***** DATA SUPPLIED *****
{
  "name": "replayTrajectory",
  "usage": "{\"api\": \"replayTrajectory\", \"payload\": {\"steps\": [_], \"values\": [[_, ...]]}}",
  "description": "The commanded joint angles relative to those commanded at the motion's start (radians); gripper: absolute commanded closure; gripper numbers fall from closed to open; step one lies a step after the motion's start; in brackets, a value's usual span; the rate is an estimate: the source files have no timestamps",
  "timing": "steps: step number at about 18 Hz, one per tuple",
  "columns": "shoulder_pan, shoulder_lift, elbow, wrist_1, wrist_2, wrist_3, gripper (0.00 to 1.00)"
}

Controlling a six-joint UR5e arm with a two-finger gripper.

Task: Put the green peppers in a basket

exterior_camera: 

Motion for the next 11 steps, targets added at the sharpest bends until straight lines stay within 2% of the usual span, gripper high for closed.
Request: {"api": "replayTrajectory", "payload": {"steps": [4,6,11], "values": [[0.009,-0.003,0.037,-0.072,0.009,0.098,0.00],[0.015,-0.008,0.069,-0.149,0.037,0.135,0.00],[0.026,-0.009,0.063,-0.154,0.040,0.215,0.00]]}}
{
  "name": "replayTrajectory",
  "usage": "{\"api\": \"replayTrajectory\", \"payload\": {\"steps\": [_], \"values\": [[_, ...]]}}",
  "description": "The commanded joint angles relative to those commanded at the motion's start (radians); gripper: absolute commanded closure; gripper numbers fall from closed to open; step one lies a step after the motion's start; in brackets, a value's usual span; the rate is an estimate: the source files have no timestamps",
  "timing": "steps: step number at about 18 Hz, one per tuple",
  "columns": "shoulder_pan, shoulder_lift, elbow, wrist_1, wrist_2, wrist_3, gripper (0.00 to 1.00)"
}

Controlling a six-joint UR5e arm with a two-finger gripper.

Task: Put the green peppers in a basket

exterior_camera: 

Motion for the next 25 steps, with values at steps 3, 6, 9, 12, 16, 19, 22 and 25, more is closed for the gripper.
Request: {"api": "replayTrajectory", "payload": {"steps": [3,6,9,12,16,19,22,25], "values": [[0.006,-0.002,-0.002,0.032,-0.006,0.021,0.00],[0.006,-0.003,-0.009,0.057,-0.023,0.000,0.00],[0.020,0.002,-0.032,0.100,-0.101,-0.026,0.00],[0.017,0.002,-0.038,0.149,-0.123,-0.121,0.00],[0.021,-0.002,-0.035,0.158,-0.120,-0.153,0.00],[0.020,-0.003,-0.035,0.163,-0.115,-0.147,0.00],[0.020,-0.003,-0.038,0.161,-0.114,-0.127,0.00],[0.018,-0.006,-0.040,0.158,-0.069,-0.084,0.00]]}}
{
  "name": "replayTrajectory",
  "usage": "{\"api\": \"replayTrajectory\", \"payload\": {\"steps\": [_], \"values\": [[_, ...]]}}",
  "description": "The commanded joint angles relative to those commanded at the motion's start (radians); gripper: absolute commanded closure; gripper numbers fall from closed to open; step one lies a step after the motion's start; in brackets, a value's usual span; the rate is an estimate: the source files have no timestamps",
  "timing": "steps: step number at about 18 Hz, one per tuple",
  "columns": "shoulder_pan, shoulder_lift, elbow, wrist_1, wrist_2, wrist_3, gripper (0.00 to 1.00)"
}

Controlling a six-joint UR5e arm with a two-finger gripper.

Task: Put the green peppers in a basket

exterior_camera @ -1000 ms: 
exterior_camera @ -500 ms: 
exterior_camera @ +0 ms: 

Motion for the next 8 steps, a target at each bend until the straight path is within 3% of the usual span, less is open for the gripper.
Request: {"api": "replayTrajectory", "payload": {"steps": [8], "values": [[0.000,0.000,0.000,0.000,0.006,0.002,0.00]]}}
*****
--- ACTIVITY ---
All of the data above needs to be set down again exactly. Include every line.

--- ANSWER ---
{
  "name": "replayTrajectory",
  "usage": "{\"api\": \"replayTrajectory\", \"payload\": {\"steps\": [_], \"values\": [[_, ...]]}}",
  "description": "The commanded joint angles relative to those commanded at the motion's start (radians); gripper: absolute commanded closure; gripper numbers fall from closed to open; step one lies a step after the motion's start; in brackets, a value's usual span; the rate is an estimate: the source files have no timestamps",
  "timing": "steps: step number at about 18 Hz, one per tuple",
  "columns": "shoulder_pan, shoulder_lift, elbow, wrist_1, wrist_2, wrist_3, gripper (0.00 to 1.00)"
}

Controlling a six-joint UR5e arm with a two-finger gripper.

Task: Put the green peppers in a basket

exterior_camera: 

Motion for the next 11 steps, targets added at the sharpest bends until straight lines stay within 2% of the usual span, gripper high for closed.
Request: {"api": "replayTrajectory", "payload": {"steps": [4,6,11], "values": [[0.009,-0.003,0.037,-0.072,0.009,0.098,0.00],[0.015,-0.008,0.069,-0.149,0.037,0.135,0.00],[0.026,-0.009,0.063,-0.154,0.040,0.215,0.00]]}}
{
  "name": "replayTrajectory",
  "usage": "{\"api\": \"replayTrajectory\", \"payload\": {\"steps\": [_], \"values\": [[_, ...]]}}",
  "description": "The commanded joint angles relative to those commanded at the motion's start (radians); gripper: absolute commanded closure; gripper numbers fall from closed to open; step one lies a step after the motion's start; in brackets, a value's usual span; the rate is an estimate: the source files have no timestamps",
  "timing": "steps: step number at about 18 Hz, one per tuple",
  "columns": "shoulder_pan, shoulder_lift, elbow, wrist_1, wrist_2, wrist_3, gripper (0.00 to 1.00)"
}

Controlling a six-joint UR5e arm with a two-finger gripper.

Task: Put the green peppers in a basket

exterior_camera: 

Motion for the next 25 steps, with values at steps 3, 6, 9, 12, 16, 19, 22 and 25, more is closed for the gripper.
Request: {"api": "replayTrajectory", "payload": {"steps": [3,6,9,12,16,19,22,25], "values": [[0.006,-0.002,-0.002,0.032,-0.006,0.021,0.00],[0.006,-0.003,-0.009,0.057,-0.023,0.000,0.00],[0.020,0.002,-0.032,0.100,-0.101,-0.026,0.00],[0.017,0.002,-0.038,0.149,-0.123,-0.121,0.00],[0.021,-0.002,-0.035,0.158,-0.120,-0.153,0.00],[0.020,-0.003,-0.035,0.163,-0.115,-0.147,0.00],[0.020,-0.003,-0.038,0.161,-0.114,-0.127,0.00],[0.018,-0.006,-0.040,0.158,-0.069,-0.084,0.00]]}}
{
  "name": "replayTrajectory",
  "usage": "{\"api\": \"replayTrajectory\", \"payload\": {\"steps\": [_], \"values\": [[_, ...]]}}",
  "description": "The commanded joint angles relative to those commanded at the motion's start (radians); gripper: absolute commanded closure; gripper numbers fall from closed to open; step one lies a step after the motion's start; in brackets, a value's usual span; the rate is an estimate: the source files have no timestamps",
  "timing": "steps: step number at about 18 Hz, one per tuple",
  "columns": "shoulder_pan, shoulder_lift, elbow, wrist_1, wrist_2, wrist_3, gripper (0.00 to 1.00)"
}

Controlling a six-joint UR5e arm with a two-finger gripper.

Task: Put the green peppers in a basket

exterior_camera @ -1000 ms: 
exterior_camera @ -500 ms: 
exterior_camera @ +0 ms: 

Motion for the next 8 steps, a target at each bend until the straight path is within 3% of the usual span, less is open for the gripper.
Request: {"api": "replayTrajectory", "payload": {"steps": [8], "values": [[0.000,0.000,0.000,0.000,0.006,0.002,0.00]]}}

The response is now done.